In the records that follow, locate every line with "about" and extract it.
______
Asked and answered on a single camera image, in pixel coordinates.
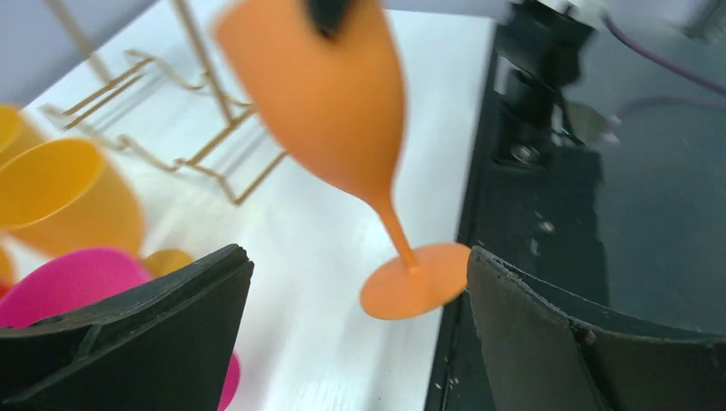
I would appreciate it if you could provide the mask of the red plastic wine glass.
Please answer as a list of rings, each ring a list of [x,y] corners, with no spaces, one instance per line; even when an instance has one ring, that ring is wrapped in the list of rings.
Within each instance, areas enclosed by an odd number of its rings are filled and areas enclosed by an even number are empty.
[[[1,248],[0,251],[0,296],[4,297],[15,285],[15,268],[6,253]]]

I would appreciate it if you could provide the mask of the yellow wine glass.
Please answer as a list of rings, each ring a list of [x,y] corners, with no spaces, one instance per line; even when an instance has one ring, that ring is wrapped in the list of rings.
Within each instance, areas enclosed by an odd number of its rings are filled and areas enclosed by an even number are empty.
[[[49,257],[112,247],[154,277],[193,262],[179,248],[142,254],[140,202],[101,149],[82,138],[45,142],[2,166],[1,231]]]
[[[1,105],[1,165],[48,140],[33,121],[12,105]]]

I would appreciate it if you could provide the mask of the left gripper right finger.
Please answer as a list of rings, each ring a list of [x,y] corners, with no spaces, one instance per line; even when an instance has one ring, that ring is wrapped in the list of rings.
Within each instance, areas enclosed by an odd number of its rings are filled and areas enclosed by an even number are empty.
[[[724,409],[724,336],[619,313],[482,247],[467,279],[497,409]]]

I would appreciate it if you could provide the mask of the orange plastic wine glass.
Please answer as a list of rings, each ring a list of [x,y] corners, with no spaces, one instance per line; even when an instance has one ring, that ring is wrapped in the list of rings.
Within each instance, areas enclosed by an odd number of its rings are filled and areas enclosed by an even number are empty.
[[[409,319],[454,300],[467,286],[468,247],[412,248],[393,205],[406,98],[382,6],[354,1],[335,39],[315,30],[305,1],[239,1],[214,29],[263,123],[305,170],[365,202],[397,256],[360,290],[377,319]]]

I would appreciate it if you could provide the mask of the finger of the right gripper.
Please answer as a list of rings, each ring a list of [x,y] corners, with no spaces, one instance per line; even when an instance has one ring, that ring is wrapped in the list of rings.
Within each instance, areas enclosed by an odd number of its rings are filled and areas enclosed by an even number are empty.
[[[315,30],[324,39],[338,36],[354,0],[306,0],[306,11]]]

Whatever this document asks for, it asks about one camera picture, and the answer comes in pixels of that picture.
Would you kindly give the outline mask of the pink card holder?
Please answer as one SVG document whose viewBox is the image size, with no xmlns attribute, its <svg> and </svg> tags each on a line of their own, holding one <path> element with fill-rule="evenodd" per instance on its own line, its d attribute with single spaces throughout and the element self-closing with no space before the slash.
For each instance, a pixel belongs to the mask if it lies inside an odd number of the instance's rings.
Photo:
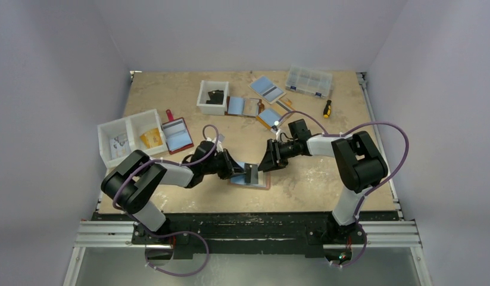
<svg viewBox="0 0 490 286">
<path fill-rule="evenodd" d="M 259 171 L 259 164 L 238 161 L 238 165 L 243 168 L 245 172 L 232 176 L 228 180 L 229 185 L 252 189 L 270 189 L 270 174 Z"/>
</svg>

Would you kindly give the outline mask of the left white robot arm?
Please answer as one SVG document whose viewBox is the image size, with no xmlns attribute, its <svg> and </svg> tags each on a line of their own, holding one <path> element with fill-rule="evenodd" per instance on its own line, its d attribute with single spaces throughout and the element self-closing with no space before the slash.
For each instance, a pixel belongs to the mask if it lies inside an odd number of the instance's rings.
<svg viewBox="0 0 490 286">
<path fill-rule="evenodd" d="M 116 209 L 131 215 L 146 228 L 149 239 L 161 244 L 168 240 L 170 228 L 165 214 L 151 201 L 159 185 L 193 188 L 206 175 L 225 180 L 244 173 L 245 169 L 227 149 L 213 141 L 202 141 L 180 163 L 153 159 L 135 150 L 104 178 L 101 191 L 112 199 Z"/>
</svg>

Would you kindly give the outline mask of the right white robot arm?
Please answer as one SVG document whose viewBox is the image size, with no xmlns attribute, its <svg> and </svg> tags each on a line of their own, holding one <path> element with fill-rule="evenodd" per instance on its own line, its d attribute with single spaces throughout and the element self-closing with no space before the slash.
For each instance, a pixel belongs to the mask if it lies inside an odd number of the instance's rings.
<svg viewBox="0 0 490 286">
<path fill-rule="evenodd" d="M 290 140 L 267 141 L 258 170 L 271 172 L 284 169 L 288 160 L 296 156 L 333 157 L 344 187 L 324 228 L 308 233 L 321 243 L 345 243 L 357 227 L 365 193 L 378 186 L 387 176 L 388 166 L 368 132 L 361 131 L 342 138 L 313 135 L 303 119 L 289 123 L 288 128 Z"/>
</svg>

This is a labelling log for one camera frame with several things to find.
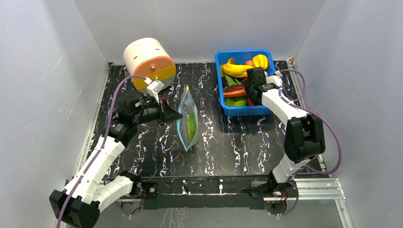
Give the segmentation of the clear zip top bag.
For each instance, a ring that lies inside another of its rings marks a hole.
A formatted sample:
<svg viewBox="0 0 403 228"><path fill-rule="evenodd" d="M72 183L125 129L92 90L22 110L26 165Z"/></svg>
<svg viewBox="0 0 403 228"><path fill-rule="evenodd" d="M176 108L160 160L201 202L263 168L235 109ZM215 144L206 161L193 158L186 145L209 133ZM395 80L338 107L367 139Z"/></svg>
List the clear zip top bag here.
<svg viewBox="0 0 403 228"><path fill-rule="evenodd" d="M198 110L188 86L182 93L178 112L182 115L177 121L178 135L187 152L198 140Z"/></svg>

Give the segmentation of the green watermelon slice toy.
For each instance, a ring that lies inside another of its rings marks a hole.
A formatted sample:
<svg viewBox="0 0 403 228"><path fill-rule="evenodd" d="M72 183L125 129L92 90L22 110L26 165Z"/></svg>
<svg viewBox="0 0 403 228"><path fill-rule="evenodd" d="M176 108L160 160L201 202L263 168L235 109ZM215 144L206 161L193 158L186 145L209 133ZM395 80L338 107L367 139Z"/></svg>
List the green watermelon slice toy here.
<svg viewBox="0 0 403 228"><path fill-rule="evenodd" d="M197 123L194 114L190 114L187 120L188 137L192 141L196 135Z"/></svg>

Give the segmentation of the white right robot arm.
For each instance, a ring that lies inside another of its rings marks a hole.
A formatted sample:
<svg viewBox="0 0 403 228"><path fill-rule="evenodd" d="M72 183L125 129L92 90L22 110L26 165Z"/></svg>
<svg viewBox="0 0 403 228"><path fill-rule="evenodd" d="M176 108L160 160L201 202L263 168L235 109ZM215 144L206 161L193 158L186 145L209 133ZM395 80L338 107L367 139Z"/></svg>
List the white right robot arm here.
<svg viewBox="0 0 403 228"><path fill-rule="evenodd" d="M247 80L242 84L253 104L267 107L286 126L285 154L268 180L268 192L279 197L287 189L286 182L325 151L323 122L286 97L277 74L267 76L261 67L247 69Z"/></svg>

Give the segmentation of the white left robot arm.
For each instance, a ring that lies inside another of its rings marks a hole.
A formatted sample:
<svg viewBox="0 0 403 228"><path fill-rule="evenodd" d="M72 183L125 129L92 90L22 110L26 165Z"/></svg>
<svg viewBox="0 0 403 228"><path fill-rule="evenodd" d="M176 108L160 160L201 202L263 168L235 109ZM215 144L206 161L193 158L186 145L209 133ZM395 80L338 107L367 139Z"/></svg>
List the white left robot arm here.
<svg viewBox="0 0 403 228"><path fill-rule="evenodd" d="M122 196L139 197L143 192L141 177L121 172L103 187L99 184L113 161L137 134L138 125L156 121L169 124L182 119L163 97L122 100L110 113L106 132L75 177L63 188L54 190L49 201L59 228L66 223L75 228L92 228L100 213Z"/></svg>

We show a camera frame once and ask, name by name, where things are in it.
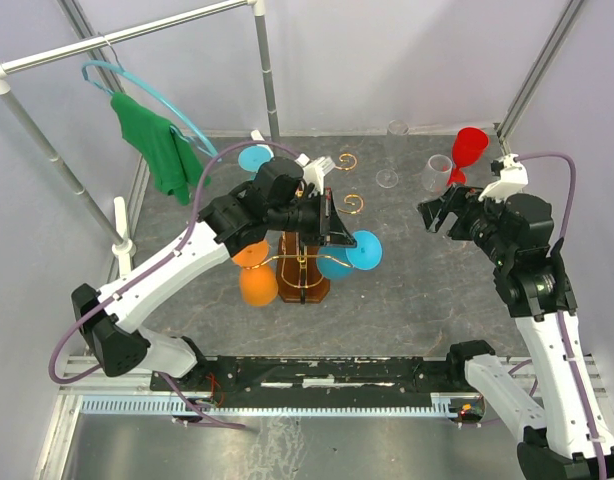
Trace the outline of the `silver clothes rail frame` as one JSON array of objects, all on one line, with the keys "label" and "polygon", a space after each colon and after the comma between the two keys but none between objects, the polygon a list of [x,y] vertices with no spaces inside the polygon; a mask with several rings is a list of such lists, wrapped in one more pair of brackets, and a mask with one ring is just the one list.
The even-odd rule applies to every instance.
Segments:
[{"label": "silver clothes rail frame", "polygon": [[[238,6],[114,48],[123,67],[195,125],[214,129],[228,106],[261,100],[254,10]],[[0,61],[73,41],[51,1],[0,1]],[[15,74],[13,94],[104,212],[129,191],[138,155],[120,135],[109,97],[86,82],[79,54]],[[127,80],[123,88],[172,116]],[[58,169],[0,99],[0,278],[101,273],[111,241]]]}]

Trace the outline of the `red wine glass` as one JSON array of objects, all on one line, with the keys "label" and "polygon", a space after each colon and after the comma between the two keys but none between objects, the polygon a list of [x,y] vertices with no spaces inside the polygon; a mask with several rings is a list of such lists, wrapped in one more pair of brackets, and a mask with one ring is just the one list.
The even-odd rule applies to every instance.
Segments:
[{"label": "red wine glass", "polygon": [[454,141],[451,158],[453,167],[447,185],[464,184],[463,170],[476,163],[489,145],[488,135],[476,127],[462,128]]}]

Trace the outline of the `brown wooden rack base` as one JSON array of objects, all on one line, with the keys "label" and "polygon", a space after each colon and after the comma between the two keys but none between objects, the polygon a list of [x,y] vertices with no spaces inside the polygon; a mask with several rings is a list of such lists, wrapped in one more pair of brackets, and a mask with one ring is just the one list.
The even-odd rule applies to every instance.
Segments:
[{"label": "brown wooden rack base", "polygon": [[278,295],[289,304],[319,304],[330,291],[330,280],[317,269],[318,247],[304,246],[296,233],[284,232],[278,242]]}]

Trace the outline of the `clear wine glass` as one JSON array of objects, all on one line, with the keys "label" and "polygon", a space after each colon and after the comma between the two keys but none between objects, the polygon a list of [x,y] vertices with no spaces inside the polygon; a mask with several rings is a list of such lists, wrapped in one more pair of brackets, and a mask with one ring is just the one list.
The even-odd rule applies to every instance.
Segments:
[{"label": "clear wine glass", "polygon": [[443,192],[449,181],[453,169],[452,160],[441,154],[432,155],[421,175],[421,183],[425,190],[430,193]]},{"label": "clear wine glass", "polygon": [[376,182],[381,188],[391,189],[398,183],[396,164],[406,148],[408,133],[409,126],[403,120],[392,120],[388,124],[384,143],[384,164],[376,174]]}]

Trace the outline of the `blue front wine glass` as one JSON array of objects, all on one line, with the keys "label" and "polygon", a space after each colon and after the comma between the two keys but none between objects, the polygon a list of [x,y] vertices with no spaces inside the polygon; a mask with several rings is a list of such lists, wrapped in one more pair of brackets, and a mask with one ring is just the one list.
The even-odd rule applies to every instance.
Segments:
[{"label": "blue front wine glass", "polygon": [[383,255],[378,237],[367,230],[353,233],[355,247],[326,246],[319,249],[316,266],[328,280],[342,280],[355,270],[368,271],[376,268]]}]

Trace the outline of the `light blue back glass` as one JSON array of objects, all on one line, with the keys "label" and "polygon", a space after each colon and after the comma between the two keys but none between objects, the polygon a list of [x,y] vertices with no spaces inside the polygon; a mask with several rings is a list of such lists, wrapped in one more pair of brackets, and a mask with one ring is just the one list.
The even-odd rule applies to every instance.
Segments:
[{"label": "light blue back glass", "polygon": [[257,173],[260,167],[273,156],[270,148],[265,145],[253,145],[243,149],[238,155],[239,166],[247,172]]}]

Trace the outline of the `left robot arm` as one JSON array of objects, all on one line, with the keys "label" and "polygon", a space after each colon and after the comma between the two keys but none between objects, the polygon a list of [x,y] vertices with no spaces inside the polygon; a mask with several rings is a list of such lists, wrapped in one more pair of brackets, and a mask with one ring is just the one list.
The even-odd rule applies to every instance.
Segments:
[{"label": "left robot arm", "polygon": [[83,284],[74,290],[81,335],[105,375],[139,367],[165,373],[186,390],[202,387],[208,368],[198,347],[151,331],[144,321],[191,280],[270,231],[296,233],[311,247],[356,246],[324,182],[334,168],[329,157],[274,157],[254,179],[211,200],[187,230],[129,274],[98,289]]}]

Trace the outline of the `green cloth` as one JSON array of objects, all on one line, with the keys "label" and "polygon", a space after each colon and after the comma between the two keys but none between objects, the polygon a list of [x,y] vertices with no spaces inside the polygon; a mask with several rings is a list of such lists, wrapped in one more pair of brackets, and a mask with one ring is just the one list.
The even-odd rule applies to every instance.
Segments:
[{"label": "green cloth", "polygon": [[189,142],[167,118],[143,107],[129,95],[114,93],[110,101],[122,138],[147,162],[156,189],[188,205],[190,189],[196,188],[204,167]]}]

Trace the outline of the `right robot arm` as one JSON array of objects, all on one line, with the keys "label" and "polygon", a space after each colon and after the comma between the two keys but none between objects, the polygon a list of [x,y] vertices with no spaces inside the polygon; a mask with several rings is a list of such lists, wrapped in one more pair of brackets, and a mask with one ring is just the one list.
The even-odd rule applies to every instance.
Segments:
[{"label": "right robot arm", "polygon": [[455,390],[474,387],[517,442],[527,479],[614,479],[614,436],[599,408],[579,344],[577,302],[552,243],[552,207],[515,193],[454,185],[417,207],[429,232],[447,215],[449,238],[473,242],[492,262],[496,292],[528,348],[542,401],[535,402],[484,341],[451,347],[444,367]]}]

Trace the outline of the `blue clothes hanger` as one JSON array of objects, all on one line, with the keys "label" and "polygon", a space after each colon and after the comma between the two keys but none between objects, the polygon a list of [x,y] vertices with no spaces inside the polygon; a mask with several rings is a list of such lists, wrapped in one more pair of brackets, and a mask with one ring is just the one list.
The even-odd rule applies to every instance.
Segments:
[{"label": "blue clothes hanger", "polygon": [[197,127],[180,109],[178,109],[173,103],[171,103],[168,99],[166,99],[160,92],[158,92],[151,85],[143,81],[141,78],[137,77],[133,73],[127,71],[120,59],[114,50],[111,42],[107,39],[105,35],[102,36],[104,40],[104,45],[107,46],[113,53],[115,62],[110,63],[109,61],[103,60],[89,60],[85,62],[81,66],[81,74],[83,79],[107,93],[109,96],[114,94],[114,90],[110,87],[104,86],[102,83],[98,81],[94,81],[90,78],[88,69],[89,68],[98,68],[105,71],[112,72],[123,79],[129,81],[134,86],[137,86],[140,90],[145,92],[152,99],[156,100],[159,104],[165,107],[170,113],[172,113],[187,129],[190,131],[190,134],[185,134],[176,124],[171,127],[173,134],[190,144],[193,148],[200,151],[201,153],[207,155],[208,157],[213,157],[218,154],[218,150],[213,145],[213,143],[208,139],[208,137],[204,134],[204,132]]}]

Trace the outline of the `orange wine glass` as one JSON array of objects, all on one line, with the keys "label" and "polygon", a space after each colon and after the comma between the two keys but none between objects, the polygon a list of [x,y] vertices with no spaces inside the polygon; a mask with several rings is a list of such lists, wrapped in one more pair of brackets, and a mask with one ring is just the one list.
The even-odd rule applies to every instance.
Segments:
[{"label": "orange wine glass", "polygon": [[266,240],[246,246],[232,261],[241,268],[239,287],[242,299],[248,305],[262,307],[270,304],[278,295],[275,272],[265,264],[269,254]]}]

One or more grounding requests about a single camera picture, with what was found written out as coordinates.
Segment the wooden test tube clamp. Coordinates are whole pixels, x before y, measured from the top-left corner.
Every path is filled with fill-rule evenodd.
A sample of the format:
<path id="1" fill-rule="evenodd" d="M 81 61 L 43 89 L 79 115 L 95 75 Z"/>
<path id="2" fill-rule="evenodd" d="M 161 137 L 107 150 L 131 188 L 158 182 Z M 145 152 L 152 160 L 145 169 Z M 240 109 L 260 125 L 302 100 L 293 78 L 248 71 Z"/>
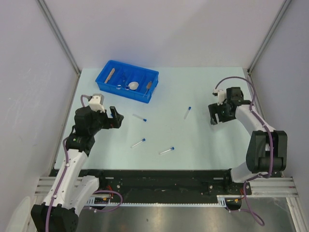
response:
<path id="1" fill-rule="evenodd" d="M 112 75 L 115 72 L 115 68 L 112 68 L 112 70 L 110 71 L 110 73 L 108 74 L 106 80 L 104 81 L 105 84 L 107 84 L 109 82 L 109 80 L 111 79 Z"/>

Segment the white porcelain evaporating dish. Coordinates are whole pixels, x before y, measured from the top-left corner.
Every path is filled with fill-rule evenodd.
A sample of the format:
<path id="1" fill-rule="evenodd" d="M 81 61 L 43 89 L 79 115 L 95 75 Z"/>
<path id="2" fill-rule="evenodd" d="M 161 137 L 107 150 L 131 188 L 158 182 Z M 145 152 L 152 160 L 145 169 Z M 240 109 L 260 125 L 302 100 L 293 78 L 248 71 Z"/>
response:
<path id="1" fill-rule="evenodd" d="M 128 84 L 128 87 L 130 90 L 137 90 L 139 87 L 139 83 L 138 82 L 130 82 Z"/>

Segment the bristle test tube brush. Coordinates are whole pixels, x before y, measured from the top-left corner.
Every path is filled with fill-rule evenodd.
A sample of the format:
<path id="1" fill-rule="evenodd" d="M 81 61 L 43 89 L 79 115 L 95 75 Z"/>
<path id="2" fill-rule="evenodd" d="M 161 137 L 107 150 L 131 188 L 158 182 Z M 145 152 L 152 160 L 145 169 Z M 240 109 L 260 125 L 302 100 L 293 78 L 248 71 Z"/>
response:
<path id="1" fill-rule="evenodd" d="M 150 90 L 151 86 L 152 86 L 152 81 L 149 81 L 147 86 L 146 86 L 146 91 L 145 91 L 143 97 L 145 97 L 145 95 L 148 93 L 148 91 Z"/>

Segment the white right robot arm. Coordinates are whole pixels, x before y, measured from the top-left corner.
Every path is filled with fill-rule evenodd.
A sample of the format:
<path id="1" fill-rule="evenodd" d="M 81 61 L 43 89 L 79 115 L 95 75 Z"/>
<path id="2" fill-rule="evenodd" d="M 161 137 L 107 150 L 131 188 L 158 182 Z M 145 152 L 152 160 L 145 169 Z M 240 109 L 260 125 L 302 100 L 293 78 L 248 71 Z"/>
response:
<path id="1" fill-rule="evenodd" d="M 208 106 L 211 124 L 238 120 L 251 137 L 245 161 L 230 170 L 231 177 L 223 181 L 224 191 L 234 194 L 240 183 L 259 177 L 270 178 L 273 173 L 284 171 L 287 166 L 287 133 L 262 119 L 253 103 L 244 99 L 241 88 L 215 89 L 213 95 L 218 101 Z"/>

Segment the blue-capped test tube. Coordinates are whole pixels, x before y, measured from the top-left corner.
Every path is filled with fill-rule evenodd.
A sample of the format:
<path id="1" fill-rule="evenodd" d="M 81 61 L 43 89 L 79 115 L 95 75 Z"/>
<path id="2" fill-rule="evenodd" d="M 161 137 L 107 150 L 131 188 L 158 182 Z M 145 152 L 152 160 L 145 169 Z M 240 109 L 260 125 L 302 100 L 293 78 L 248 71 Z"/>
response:
<path id="1" fill-rule="evenodd" d="M 185 112 L 185 115 L 184 115 L 184 117 L 183 117 L 184 120 L 186 120 L 186 118 L 187 118 L 187 116 L 188 116 L 190 110 L 191 110 L 191 106 L 189 106 L 189 107 L 187 108 L 187 110 L 186 110 L 186 112 Z"/>
<path id="2" fill-rule="evenodd" d="M 136 147 L 137 145 L 139 145 L 139 144 L 141 144 L 141 143 L 143 143 L 143 142 L 145 142 L 145 141 L 146 141 L 146 139 L 143 138 L 143 139 L 140 140 L 139 142 L 137 142 L 137 143 L 135 143 L 134 145 L 132 145 L 131 148 L 134 148 L 134 147 Z"/>
<path id="3" fill-rule="evenodd" d="M 159 155 L 163 155 L 163 154 L 165 154 L 167 152 L 173 151 L 174 149 L 175 149 L 174 147 L 171 147 L 170 149 L 167 149 L 165 151 L 159 152 Z"/>
<path id="4" fill-rule="evenodd" d="M 143 118 L 143 117 L 141 117 L 139 115 L 133 114 L 133 116 L 138 118 L 138 119 L 140 119 L 140 120 L 142 120 L 142 121 L 144 121 L 144 122 L 147 122 L 147 119 L 145 119 L 145 118 Z"/>

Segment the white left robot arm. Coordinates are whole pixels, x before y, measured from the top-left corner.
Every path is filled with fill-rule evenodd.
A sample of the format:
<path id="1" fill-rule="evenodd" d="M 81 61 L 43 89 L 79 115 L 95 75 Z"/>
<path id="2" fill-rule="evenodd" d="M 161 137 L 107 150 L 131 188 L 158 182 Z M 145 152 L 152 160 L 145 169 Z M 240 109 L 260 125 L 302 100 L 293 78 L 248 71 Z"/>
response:
<path id="1" fill-rule="evenodd" d="M 87 106 L 75 111 L 71 132 L 63 140 L 65 158 L 54 183 L 41 204 L 35 204 L 31 217 L 39 232 L 74 232 L 79 215 L 90 196 L 102 193 L 107 182 L 99 176 L 87 175 L 75 185 L 78 175 L 95 143 L 95 135 L 102 129 L 118 129 L 124 119 L 114 106 L 112 117 L 106 110 Z"/>

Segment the metal crucible tongs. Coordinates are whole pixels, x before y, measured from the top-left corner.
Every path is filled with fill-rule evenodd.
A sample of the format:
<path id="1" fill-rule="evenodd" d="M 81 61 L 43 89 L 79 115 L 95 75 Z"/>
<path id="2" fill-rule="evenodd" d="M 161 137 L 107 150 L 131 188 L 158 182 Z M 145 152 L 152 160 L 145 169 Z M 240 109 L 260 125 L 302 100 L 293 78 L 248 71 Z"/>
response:
<path id="1" fill-rule="evenodd" d="M 130 77 L 130 73 L 129 72 L 123 72 L 122 74 L 121 74 L 121 80 L 120 80 L 120 82 L 117 84 L 117 86 L 116 86 L 116 89 L 117 90 L 121 90 L 121 89 L 124 89 L 124 90 L 129 90 L 129 86 L 128 86 L 128 84 L 127 84 L 127 81 L 128 81 L 128 79 L 129 79 L 129 77 Z"/>

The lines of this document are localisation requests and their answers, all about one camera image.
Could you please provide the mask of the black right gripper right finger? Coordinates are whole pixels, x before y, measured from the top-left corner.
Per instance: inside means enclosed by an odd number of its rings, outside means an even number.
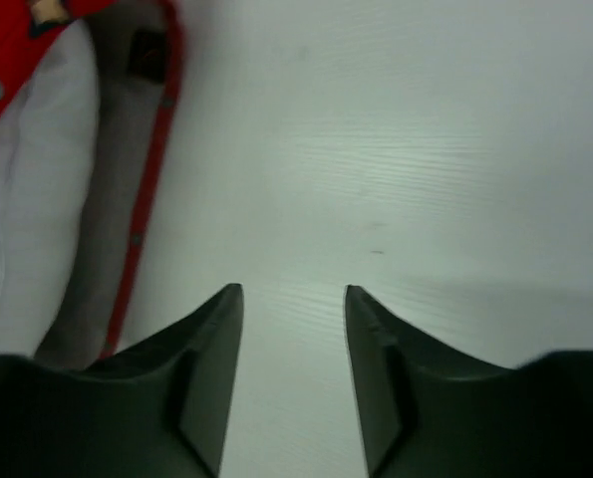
______
▶ _RESPONSE TO THE EXERCISE_
Whatever this document asks for, it asks about one camera picture, and the answer comes in pixels of that picture.
One or more grounding requests about a single camera picture, with what was found written out as coordinates.
The lines of this document are localisation requests and their answers, all about one camera image.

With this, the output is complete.